Invitée sur le plateau de Télématin la semaine passée, Denitsa Ikonomova s’est livrée avec une rare franchise sur sa vie personnelle et professionnelle. La danseuse, très présente sur les plateaux depuis plusieurs années, a évoqué sa nouvelle réalité de mère, la cohabitation avec un autre professionnel de la scène et les frictions qui émergent lorsque la danse, métier et passion, s’invite au cœur du foyer.
Naissance d’une famille tenue privée
La grossesse de Denitsa Ikonomova avait été annoncée au début du mois d’août 2024 via ses réseaux sociaux, où elle avait posé avec un ventre déjà bien avancé. Quelques jours après cette publication, la danseuse confirmait au magazine Gala l’identité du père : François Alu, danseur qu’elle qualifiait alors de « son partenaire de vie ». Pour beaucoup, cette période a servi d’officialisation d’une relation jusque-là restée discrète du grand public.
Le 14 novembre 2024, Denitsa annonçait la naissance de leur fille sur Instagram, accompagnant la nouvelle d’un poème et d’une courte vidéo montrant la petite main du bébé dans celles de ses parents. Quelques jours plus tard, le couple partageait une vidéo de gender reveal révélant qu’il s’agissait d’une fille. Le prénom de l’enfant n’a pas été rendu public à ce jour.
Un quotidien rythmé par la scène… et les désaccords
Sur France 2, face à Samuel Ollivier et Mélanie Taravant, Denitsa a décrit la réorganisation nécessaire lorsqu’un premier enfant arrive. Elle a évoqué, sans détour, la reprise de la route artistique peu de temps après l’accouchement : « reprendre une tournée à peine trois mois après avoir accouché, allaiter entre deux tableaux de scène », des choix qu’elle considère comme la preuve que « les femmes sont des guerrières ». Cette phrase résume autant la fierté que la difficulté d’arbitrer entre vie professionnelle et vie familiale.
La présence permanente de la danse dans le foyer se manifeste dès le plus jeune âge : Denitsa a noté, avec amusement, que sa fille « danse déjà dans le salon ». Mais lorsque les deux parents tentent de travailler ensemble, la situation se complique. « L’autre jour je lui ai demandé des petits conseils et en fait on s’embrouille assez souvent quand il s’agit de la danse. Donc on essaye d’éviter le sujet danse », a-t-elle confié.
Cette tension ne relève pas d’un simple caprice : elle prend sa source dans deux univers artistiques distincts. François Alu est un ancien danseur étoile de l’Opéra de Paris, formé à la technique classique et contemporaine — une carrière marquée notamment par sa nomination au rang d’étoile en avril 2022 après une performance dans La Bayadère. Denitsa, pour sa part, est issue de la danse sportive, un milieu aux codes et à la philosophie du mouvement bien différents. « On est tous les deux très passionnés dans deux domaines complètement différents : la danse classique contemporaine et la danse sportive », a expliqué la danseuse. « Parfois, quand on essaye de vraiment mélanger nos deux styles, lui, il a ses idées, moi j’ai mes idées et on a deux caractères très forts. »

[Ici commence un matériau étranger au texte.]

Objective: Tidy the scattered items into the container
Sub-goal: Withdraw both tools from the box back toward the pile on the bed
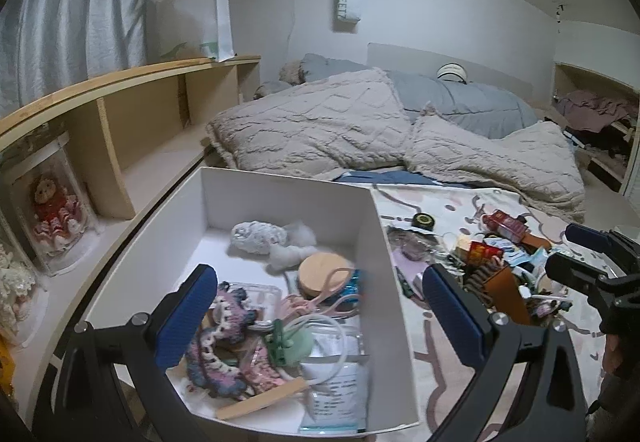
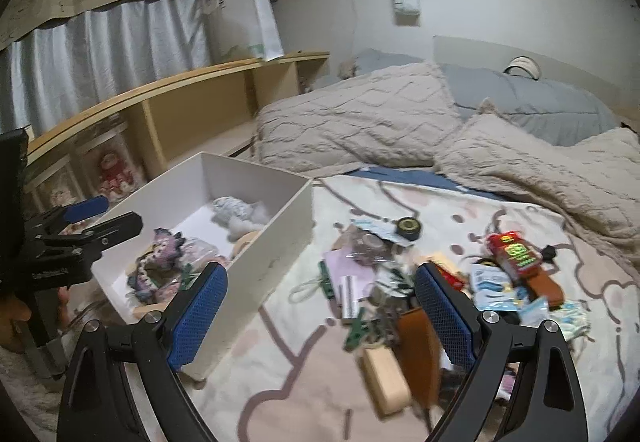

Le portrait qui se dégage de ses déclarations est celui d’un couple qui se respecte et partage une même passion, mais qui reconnaît aussi ses limites lorsqu’il s’agit de fusionner leurs esthétiques et leurs méthodes de travail. Plutôt que de dramatiser, Denitsa semble choisir la franchise et l’humour pour parler de ces heurts professionnels : ils existent, ils sont assumés, et le couple a trouvé la prudence comme stratégie — éviter le thème « danse » lors des moments domestiques.
Entre discrétion et exposition médiatique
Si Denitsa et François ont, jusqu’à récemment, protégé leur intimité, leurs publications et apparitions publiques dessinent désormais un équilibre entre vie privée et visibilité. Les réseaux sociaux ont servi de vecteur d’information pour la grossesse, l’accouchement et la révélation du sexe du bébé — étapes partagées sans pour autant lever le voile sur tous les détails, comme le prénom de l’enfant qui demeure confidentiel.
La séquence sur Télématin apporte donc un nouveau degré d’ouverture : des anecdotes concrètes, des dates précises (annonce de grossesse en août 2024, naissance le 14 novembre 2024) et des citations directes de Denitsa qui éclairent le quotidien du couple. Elles montrent aussi la complexité d’un couple de professionnels de la danse qui, au-delà de la scène, doivent négocier des choix de vie — logistiques, artistiques et parentaux.
En filigrane ressort l’image d’une famille née dans la discrétion mais prête à partager, au compte-gouttes, des éléments de son intimité. La parole de Denitsa offre au public un tableau à la fois tendre et franc : un foyer où l’amour de la danse unit, mais ne gomme pas les frictions inhérentes à deux tempéraments artistiques forts.